Records from a collection.
==*==

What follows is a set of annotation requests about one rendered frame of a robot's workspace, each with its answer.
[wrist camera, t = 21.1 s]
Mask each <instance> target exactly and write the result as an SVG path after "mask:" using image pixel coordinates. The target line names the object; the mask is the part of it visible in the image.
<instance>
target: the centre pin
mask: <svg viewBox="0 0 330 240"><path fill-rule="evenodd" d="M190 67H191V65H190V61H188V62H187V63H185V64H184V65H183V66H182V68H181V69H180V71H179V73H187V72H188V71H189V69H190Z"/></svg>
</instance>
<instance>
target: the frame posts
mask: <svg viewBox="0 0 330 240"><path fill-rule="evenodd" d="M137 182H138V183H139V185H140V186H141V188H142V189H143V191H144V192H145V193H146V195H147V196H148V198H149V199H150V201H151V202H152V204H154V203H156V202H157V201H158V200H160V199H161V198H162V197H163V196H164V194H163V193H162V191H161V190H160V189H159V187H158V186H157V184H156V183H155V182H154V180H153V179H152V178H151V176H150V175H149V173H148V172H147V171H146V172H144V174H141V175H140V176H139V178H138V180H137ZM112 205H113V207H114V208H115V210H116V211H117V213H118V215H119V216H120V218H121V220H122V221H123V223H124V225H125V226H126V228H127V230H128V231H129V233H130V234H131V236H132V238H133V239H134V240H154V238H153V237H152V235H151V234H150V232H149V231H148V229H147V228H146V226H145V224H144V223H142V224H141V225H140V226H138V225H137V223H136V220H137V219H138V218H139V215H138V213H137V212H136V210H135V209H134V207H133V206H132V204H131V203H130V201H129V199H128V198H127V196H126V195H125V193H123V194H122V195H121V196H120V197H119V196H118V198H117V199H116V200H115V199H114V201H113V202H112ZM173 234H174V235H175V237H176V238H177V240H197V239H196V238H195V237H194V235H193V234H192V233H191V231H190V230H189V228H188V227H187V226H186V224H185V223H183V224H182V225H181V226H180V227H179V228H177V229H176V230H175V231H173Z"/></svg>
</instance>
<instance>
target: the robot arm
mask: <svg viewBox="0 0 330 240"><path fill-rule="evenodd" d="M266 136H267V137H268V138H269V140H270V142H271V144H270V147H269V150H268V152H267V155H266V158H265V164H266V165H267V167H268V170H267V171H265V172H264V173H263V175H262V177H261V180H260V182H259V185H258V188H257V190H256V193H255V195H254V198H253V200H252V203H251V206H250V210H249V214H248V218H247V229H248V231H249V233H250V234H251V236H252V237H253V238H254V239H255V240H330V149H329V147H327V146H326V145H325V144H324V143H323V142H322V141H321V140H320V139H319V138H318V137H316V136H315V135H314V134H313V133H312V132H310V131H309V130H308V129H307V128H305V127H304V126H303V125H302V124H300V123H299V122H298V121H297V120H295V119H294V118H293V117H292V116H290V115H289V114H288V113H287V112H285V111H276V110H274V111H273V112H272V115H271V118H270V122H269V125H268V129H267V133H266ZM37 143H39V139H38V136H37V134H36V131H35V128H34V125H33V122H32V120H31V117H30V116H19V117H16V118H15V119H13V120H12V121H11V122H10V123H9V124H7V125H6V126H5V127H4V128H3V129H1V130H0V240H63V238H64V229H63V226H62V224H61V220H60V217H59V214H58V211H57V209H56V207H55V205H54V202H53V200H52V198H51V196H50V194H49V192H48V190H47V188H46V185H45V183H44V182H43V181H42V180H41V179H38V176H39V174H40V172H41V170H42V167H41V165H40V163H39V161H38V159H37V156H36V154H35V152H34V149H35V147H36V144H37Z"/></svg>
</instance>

==*==

WORK TO BE COMPLETED. Type out the entries exactly as they appear above.

RESPONSE BOX.
What follows is a set of annotation requests about one rendered frame of a robot's workspace, each with its answer.
[wrist camera, t = 21.1 s]
Mask each <instance> target exactly and write the result as an SVG path after "mask:" using image pixel coordinates. The target line names the object; the mask is the part of it visible in the image.
<instance>
target: the centre pin
mask: <svg viewBox="0 0 330 240"><path fill-rule="evenodd" d="M190 67H191V65H190V61H188V62H187V63H185V64H184V65H183V66H182V68H181V69H180V71H179V73H187V72H188V71H189V69H190Z"/></svg>
</instance>
<instance>
target: the frame posts
mask: <svg viewBox="0 0 330 240"><path fill-rule="evenodd" d="M137 182H138V183H139V185H140V186H141V188H142V189H143V191H144V192H145V193H146V195H147V196H148V198H149V199H150V201H151V202H152V204H154V203H156V202H157V201H158V200H160V199H161V198H162V197H163V196H164V194H163V193H162V191H161V190H160V189H159V187H158V186H157V184H156V183H155V182H154V180H153V179H152V178H151V176H150V175H149V173H148V172H147V171H146V172H144V174H141V175H140V176H139V178H138V180H137ZM112 205H113V207H114V208H115V210H116V211H117V213H118V215H119V216H120V218H121V220H122V221H123V223H124V225H125V226H126V228H127V230H128V231H129V233H130V234H131V236H132V238H133V239H134V240H154V238H153V237H152V235H151V234H150V232H149V231H148V229H147V228H146V226H145V224H144V223H142V224H141V225H140V226H138V225H137V223H136V220H137V219H138V218H139V215H138V213H137V212H136V210H135V209H134V207H133V206H132V204H131V203H130V201H129V199H128V198H127V196H126V195H125V193H123V194H122V195H121V196H120V197H119V196H118V198H117V199H116V200H115V199H114V201H113V202H112ZM173 234H174V235H175V237H176V238H177V240H197V239H196V238H195V237H194V235H193V234H192V233H191V231H190V230H189V228H188V227H187V226H186V224H185V223H183V224H182V225H181V226H180V227H179V228H177V229H176V230H175V231H173Z"/></svg>
</instance>
<instance>
target: the robot arm
mask: <svg viewBox="0 0 330 240"><path fill-rule="evenodd" d="M266 136H267V137H268V138H269V140H270V142H271V144H270V147H269V150H268V152H267V155H266V158H265V164H266V165H267V167H268V170H267V171H265V172H264V173H263V175H262V177H261V180H260V182H259V185H258V188H257V190H256V193H255V195H254V198H253V200H252V203H251V206H250V210H249V214H248V218H247V229H248V231H249V233H250V234H251V236H252V237H253V238H254V239H255V240H330V149H329V147H327V146H326V145H325V144H324V143H323V142H322V141H321V140H320V139H319V138H318V137H316V136H315V135H314V134H313V133H312V132H310V131H309V130H308V129H307V128H305V127H304V126H303V125H302V124H300V123H299V122H298V121H297V120H295V119H294V118H293V117H292V116H290V115H289V114H288V113H287V112H285V111H276V110H274V111H273V112H272V115H271V118H270V122H269V125H268V129H267V133H266ZM37 143H39V139H38V136H37V134H36V131H35V128H34V125H33V122H32V120H31V117H30V116H19V117H16V118H15V119H13V120H12V121H11V122H10V123H9V124H7V125H6V126H5V127H4V128H3V129H1V130H0V240H63V238H64V229H63V226H62V224H61V220H60V217H59V214H58V211H57V209H56V207H55V205H54V202H53V200H52V198H51V196H50V194H49V192H48V190H47V188H46V185H45V183H44V182H43V181H42V180H41V179H38V176H39V174H40V172H41V170H42V167H41V165H40V163H39V161H38V159H37V156H36V154H35V152H34V149H35V147H36V144H37Z"/></svg>
</instance>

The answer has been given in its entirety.